In [22]:
# Imports
import pandas as pd
import numpy as np
import gower
from sentence_transformers import SentenceTransformer
from sklearn.metrics.pairwise import cosine_similarity

Setting the seed to get reproducible results

In [23]:
np.random.seed(123)

Data preparation. Reading the data in from file, merging the headers into one line, splitting the data into X and Y sets, and into test and train sets

In [24]:
# Load and process the dataset
headers = pd.read_csv("./data/tracks.csv", nrows=3, header=None, sep=",")
combined_headers = headers.apply(lambda x: '.'.join(x.dropna().astype(str)), axis=0)
df = pd.read_csv("./data/tracks.csv", skiprows=3, header=None, sep=",")
df.columns = combined_headers

# Drop unnecessary columns
columns_to_drop = [
    "album.comments", "album.id", "album.information", "album.engineer",
    "artist.bio", "artist.comments", "artist.latitude", "artist.longitude",
    "artist.related_projects", "artist.website", "artist.wikipedia_page",
    "set.split", "set.subset", "track.information", "track.lyricist",
    "track.interest", "track.license", "track.number", "track.bit_rate"
]
df.drop(columns=columns_to_drop, inplace=True)

print(f"Dataset loaded and processed.

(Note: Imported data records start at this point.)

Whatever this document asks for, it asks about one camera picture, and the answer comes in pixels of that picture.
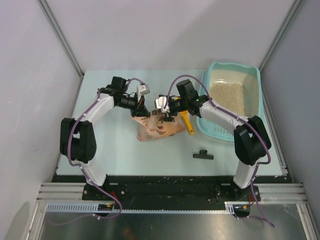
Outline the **pink cat litter bag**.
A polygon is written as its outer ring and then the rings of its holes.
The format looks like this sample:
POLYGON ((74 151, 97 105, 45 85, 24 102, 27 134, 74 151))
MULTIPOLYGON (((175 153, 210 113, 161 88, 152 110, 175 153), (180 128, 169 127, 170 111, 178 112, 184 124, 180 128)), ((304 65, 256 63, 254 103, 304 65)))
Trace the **pink cat litter bag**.
POLYGON ((186 130, 178 116, 173 121, 165 121, 165 114, 159 109, 151 112, 150 117, 131 117, 139 124, 137 139, 139 141, 151 141, 174 136, 186 130))

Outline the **yellow plastic litter scoop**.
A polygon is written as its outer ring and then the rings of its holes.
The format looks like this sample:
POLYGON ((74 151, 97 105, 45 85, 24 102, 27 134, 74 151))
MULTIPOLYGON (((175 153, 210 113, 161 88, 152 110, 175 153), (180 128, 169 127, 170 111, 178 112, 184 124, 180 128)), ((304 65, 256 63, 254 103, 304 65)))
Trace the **yellow plastic litter scoop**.
POLYGON ((179 111, 174 116, 174 122, 175 122, 175 133, 180 133, 183 131, 187 131, 189 135, 194 135, 195 131, 191 124, 191 120, 189 117, 188 110, 179 111))

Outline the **black bag clip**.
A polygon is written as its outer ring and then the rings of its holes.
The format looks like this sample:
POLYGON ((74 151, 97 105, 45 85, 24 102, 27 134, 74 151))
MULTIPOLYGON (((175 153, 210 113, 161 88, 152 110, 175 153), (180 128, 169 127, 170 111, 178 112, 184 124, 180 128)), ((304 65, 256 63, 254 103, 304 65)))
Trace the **black bag clip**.
POLYGON ((203 160, 213 160, 214 156, 212 154, 208 154, 206 149, 201 149, 198 153, 194 153, 192 155, 194 159, 203 159, 203 160))

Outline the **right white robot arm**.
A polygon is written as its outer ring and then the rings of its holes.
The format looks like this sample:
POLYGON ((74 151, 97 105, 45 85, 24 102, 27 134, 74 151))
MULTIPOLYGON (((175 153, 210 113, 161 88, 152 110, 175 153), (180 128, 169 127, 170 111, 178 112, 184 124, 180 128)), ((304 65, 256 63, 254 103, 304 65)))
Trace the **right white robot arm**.
POLYGON ((271 162, 269 150, 272 144, 263 120, 257 115, 246 117, 235 114, 216 103, 209 92, 199 95, 189 79, 175 79, 171 85, 177 87, 179 96, 160 95, 155 100, 157 109, 167 117, 188 111, 190 115, 211 121, 233 135, 234 151, 239 162, 230 194, 235 200, 242 201, 249 194, 248 186, 253 185, 259 166, 271 162))

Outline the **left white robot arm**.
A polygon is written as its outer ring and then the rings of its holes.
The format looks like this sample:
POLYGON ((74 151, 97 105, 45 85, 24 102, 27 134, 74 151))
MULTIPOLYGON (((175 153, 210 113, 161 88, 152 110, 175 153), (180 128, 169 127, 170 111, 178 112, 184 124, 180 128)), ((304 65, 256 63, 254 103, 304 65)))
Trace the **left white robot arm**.
POLYGON ((71 166, 80 168, 100 200, 110 196, 111 188, 105 184, 107 174, 95 157, 95 125, 115 107, 129 110, 132 117, 150 117, 145 106, 145 95, 149 93, 148 85, 138 78, 126 80, 114 76, 111 84, 97 90, 94 102, 79 117, 65 117, 61 121, 59 151, 71 166))

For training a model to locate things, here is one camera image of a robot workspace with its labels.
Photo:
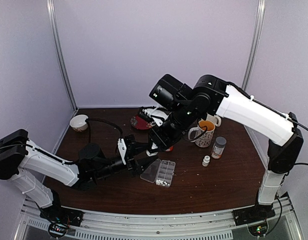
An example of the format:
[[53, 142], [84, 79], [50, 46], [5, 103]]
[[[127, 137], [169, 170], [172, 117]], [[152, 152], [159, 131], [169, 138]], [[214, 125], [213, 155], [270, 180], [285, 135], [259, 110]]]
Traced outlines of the amber bottle grey cap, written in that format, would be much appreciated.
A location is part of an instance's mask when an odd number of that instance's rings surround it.
[[213, 159], [220, 159], [223, 154], [226, 144], [227, 144], [227, 140], [224, 137], [222, 136], [217, 137], [215, 139], [215, 142], [212, 148], [211, 157]]

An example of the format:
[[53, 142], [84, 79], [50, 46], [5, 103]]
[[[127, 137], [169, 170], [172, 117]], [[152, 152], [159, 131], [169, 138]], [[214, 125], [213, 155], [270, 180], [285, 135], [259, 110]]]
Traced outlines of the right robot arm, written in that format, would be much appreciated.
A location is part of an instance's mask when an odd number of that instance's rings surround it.
[[283, 175], [294, 167], [304, 143], [296, 115], [272, 110], [234, 83], [209, 74], [200, 77], [193, 88], [166, 74], [149, 96], [170, 113], [150, 131], [148, 154], [163, 152], [176, 144], [194, 121], [206, 115], [236, 121], [269, 138], [268, 167], [257, 204], [250, 209], [255, 221], [266, 216]]

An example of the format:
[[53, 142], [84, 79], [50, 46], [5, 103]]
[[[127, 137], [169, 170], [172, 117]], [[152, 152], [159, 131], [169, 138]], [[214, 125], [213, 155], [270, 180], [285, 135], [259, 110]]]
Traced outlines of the clear pill organizer box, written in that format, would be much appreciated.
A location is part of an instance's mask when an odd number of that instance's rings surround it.
[[169, 182], [171, 186], [175, 167], [174, 161], [157, 159], [140, 175], [140, 178], [152, 184], [156, 179], [162, 179]]

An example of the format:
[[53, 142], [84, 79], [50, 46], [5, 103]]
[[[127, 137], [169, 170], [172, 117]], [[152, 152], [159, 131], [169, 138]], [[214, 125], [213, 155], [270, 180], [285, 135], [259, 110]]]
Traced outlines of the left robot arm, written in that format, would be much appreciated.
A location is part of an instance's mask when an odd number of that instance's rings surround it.
[[61, 222], [66, 217], [58, 194], [40, 183], [30, 171], [53, 178], [65, 186], [85, 191], [109, 176], [124, 170], [142, 174], [158, 157], [149, 155], [139, 160], [135, 156], [147, 150], [147, 143], [137, 142], [133, 135], [117, 143], [119, 155], [106, 158], [95, 143], [87, 144], [78, 153], [78, 160], [60, 158], [39, 147], [19, 129], [0, 139], [0, 180], [12, 182], [51, 217]]

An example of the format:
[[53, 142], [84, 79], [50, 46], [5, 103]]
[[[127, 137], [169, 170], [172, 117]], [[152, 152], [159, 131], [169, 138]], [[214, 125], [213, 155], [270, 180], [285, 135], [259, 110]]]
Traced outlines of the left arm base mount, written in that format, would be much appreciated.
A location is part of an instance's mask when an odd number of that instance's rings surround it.
[[47, 210], [46, 208], [39, 209], [40, 217], [48, 220], [50, 223], [62, 224], [64, 226], [81, 225], [83, 212], [69, 208], [62, 208], [60, 211]]

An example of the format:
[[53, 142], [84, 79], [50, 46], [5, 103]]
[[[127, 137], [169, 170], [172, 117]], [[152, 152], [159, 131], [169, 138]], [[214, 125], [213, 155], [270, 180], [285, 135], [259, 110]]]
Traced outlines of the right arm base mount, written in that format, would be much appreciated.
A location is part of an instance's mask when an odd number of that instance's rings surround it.
[[233, 210], [233, 217], [236, 226], [259, 222], [274, 217], [275, 215], [273, 204], [255, 204], [250, 207]]

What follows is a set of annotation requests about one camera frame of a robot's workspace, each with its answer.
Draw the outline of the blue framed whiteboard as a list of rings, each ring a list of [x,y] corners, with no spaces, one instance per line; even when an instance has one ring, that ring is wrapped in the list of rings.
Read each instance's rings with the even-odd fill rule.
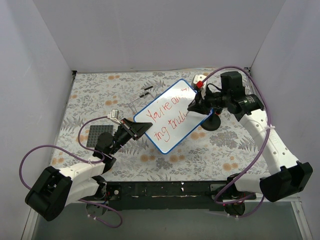
[[[195,95],[192,86],[180,79],[134,115],[135,122],[153,124],[145,135],[162,154],[171,152],[209,117],[197,112],[186,116]]]

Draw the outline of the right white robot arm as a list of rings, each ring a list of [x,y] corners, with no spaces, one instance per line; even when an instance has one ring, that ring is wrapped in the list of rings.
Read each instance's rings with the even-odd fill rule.
[[[193,78],[191,86],[196,95],[187,110],[208,115],[201,126],[215,131],[221,124],[219,114],[227,109],[259,147],[257,155],[264,158],[269,172],[268,176],[250,176],[245,171],[235,174],[221,191],[226,191],[232,199],[244,192],[259,193],[270,202],[301,192],[313,173],[312,166],[300,162],[287,148],[271,124],[266,106],[255,94],[246,94],[242,75],[237,71],[222,73],[221,86],[216,92],[209,89],[206,79],[202,75]]]

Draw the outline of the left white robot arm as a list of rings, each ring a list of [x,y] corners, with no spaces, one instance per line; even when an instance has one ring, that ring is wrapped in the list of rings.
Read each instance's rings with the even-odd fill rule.
[[[113,155],[129,140],[141,138],[153,125],[126,118],[113,118],[112,122],[118,125],[116,132],[101,133],[89,159],[80,159],[79,163],[69,167],[46,167],[34,185],[28,188],[25,203],[45,220],[52,221],[70,203],[86,197],[103,199],[107,193],[107,183],[102,174],[116,162]]]

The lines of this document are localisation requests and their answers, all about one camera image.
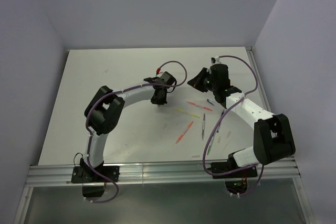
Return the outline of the orange highlighter pen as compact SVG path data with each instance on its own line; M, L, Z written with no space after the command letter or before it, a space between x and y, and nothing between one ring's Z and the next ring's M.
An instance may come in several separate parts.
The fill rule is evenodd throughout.
M193 121L187 126L187 128L184 130L184 132L178 137L178 139L176 140L175 144L178 144L181 139L184 137L184 135L189 131L189 129L192 127L193 125Z

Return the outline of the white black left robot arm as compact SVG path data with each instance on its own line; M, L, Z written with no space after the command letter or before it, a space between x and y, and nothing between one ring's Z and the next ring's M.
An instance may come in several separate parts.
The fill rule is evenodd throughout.
M158 77L145 78L135 87L113 91L101 86L85 110L89 132L87 151L83 158L83 175L91 182L98 181L103 171L103 152L108 134L114 130L122 110L140 101L149 100L155 105L167 103L167 90L177 84L168 72Z

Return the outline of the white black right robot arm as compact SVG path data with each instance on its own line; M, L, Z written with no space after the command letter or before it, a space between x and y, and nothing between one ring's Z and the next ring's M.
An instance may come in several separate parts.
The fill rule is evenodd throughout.
M273 114L246 98L241 89L231 85L228 66L216 63L203 68L187 82L200 92L212 92L215 101L225 108L224 114L234 112L253 130L253 145L229 155L227 170L234 177L253 165L268 165L296 152L289 119Z

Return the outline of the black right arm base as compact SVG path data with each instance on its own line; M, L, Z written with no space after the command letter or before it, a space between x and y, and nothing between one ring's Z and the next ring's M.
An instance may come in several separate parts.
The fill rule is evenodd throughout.
M258 173L255 167L248 168L245 170L240 170L233 172L233 170L238 169L235 163L225 161L225 162L212 162L210 167L207 169L213 174L226 173L226 175L212 176L213 179L233 179L225 182L226 189L232 194L242 194L248 190L248 178L256 178Z

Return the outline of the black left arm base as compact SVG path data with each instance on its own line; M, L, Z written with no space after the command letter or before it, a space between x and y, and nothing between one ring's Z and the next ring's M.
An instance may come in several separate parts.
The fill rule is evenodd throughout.
M101 166L98 171L105 177L117 182L119 179L119 166ZM73 168L71 183L82 184L82 195L85 199L98 200L106 192L107 180L91 169L85 170L81 166Z

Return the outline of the yellow highlighter pen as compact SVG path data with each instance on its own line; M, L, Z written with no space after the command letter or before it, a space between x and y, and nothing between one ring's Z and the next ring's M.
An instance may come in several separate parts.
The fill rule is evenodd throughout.
M198 116L198 115L196 115L196 114L194 114L194 113L187 112L187 111L182 110L182 109L179 109L179 108L175 108L175 110L177 110L177 111L179 111L179 112L182 112L182 113L184 113L184 114L190 115L190 116L192 116L192 117L198 118L198 119L200 118L200 116Z

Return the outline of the pink highlighter pen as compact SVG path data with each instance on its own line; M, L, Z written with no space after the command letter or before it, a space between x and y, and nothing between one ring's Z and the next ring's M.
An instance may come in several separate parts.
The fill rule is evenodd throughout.
M196 107L198 107L198 108L202 108L202 109L205 109L205 110L208 110L208 111L212 111L211 108L208 108L208 107L206 107L206 106L197 104L197 103L192 102L192 101L187 101L187 103L190 104L190 105L196 106Z

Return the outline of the purple highlighter pen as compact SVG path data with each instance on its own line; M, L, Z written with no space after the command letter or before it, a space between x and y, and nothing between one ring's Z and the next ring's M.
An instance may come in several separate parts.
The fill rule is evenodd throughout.
M206 127L206 114L203 114L202 119L202 141L205 139L205 127Z

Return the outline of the blue ballpoint pen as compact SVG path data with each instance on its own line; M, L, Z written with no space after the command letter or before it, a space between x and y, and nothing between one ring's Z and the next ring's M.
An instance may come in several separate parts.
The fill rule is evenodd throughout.
M216 133L219 133L219 131L220 131L220 126L221 126L221 123L222 123L222 120L221 120L221 117L223 116L223 114L225 113L225 109L223 109L223 111L221 112L221 116L220 116L220 122L219 122L219 124L218 124L218 126L217 126L217 129L216 129Z

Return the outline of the aluminium front rail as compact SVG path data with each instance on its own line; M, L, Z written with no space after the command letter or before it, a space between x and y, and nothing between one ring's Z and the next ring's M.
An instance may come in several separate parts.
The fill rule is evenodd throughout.
M213 182L200 161L119 163L118 185ZM32 166L25 187L74 186L72 165ZM293 157L271 163L264 168L263 179L300 178Z

Shape: {df.shape}")

Dataset loaded and processed. Shape: (106574, 34)


In [25]:
# First step : Gower's Distance Filtering
def get_user_query():
    print("Input your query in the following CSV format: Title, Artist, Album Title, Genre, Year.")
    print("Only 'Title' is mandatory. Leave fields empty if not needed.")
    
    query_input = input("Enter your query: ").strip()
    
    # Expected columns
    columns = ["track.title", "artist.name", "album.title", "track.genre_top", "track.date_created"]
    
    # Split the input into fields and handling empty ones
    query_values = query_input.split(",")
    query_values = [x.strip() if x.strip() else None for x in query_values]
    query_values = (query_values + [None] * len(columns))[:len(columns)]
    
    # Map the values to their corresponding columns
    query_dict = dict(zip(columns, query_values))
    
    # Ensure that at least the 'track.title' is provided
    if not query_dict["track.title"]:
        print("Error: 'Title' is mandatory. Please provide a valid query.")
        return None
    
    # Create the query DataFrame
    query_df = pd.DataFrame([query_dict])
    return query_df
    
# Dropping the None columns in the query and reducing dataset
def filter_relevant_columns(df, query_df):
    relevant_columns = [col for col in query_df.columns if query_df[col].iloc[0] is not None]
    
    df_reduced = df[relevant_columns]
    query_reduced = query_df[relevant_columns]
    return df_reduced, query_reduced

# Calculating Gower's distances
def calculate_gower_distances(df, query_df):
    distances = gower.gower_matrix(df, query_df)
    return distances.flatten()

In [26]:
# Second step : S-BERT refinement
def refine_with_sbert(df, query, filtered_indices):
    model = SentenceTransformer('all-MiniLM-L6-v2')
    
    # Prepare text data for S-BERT
    df_subset = df.iloc[filtered_indices]
    textual_data = (df_subset['track.title'] + " " + df_subset['track.genre_top']).fillna("")
    query_text = " ".join([str(query[col].iloc[0]) for col in query.columns if query[col].iloc[0]])
    
    # Compute embeddings and cosine similarity
    text_embeddings = model.encode(textual_data.tolist())
    query_embedding = model.encode([query_text])
    similarity_scores = cosine_similarity(query_embedding, text_embeddings).flatten()
    
    # Get top 10 recommendations
    top_indices = np.argsort(similarity_scores)[::-1][:10]
    final_indices = [filtered_indices[i] for i in top_indices]
    return df.iloc[final_indices]

Main Execution

In [27]:

query_df = get_user_query()

if query_df is None or query_df['track.title'].isnull().any():
    print("Error: Title is mandatory. Please provide a valid query.")
else:
    df_reduced, query_reduced = filter_relevant_columns(df, query_df)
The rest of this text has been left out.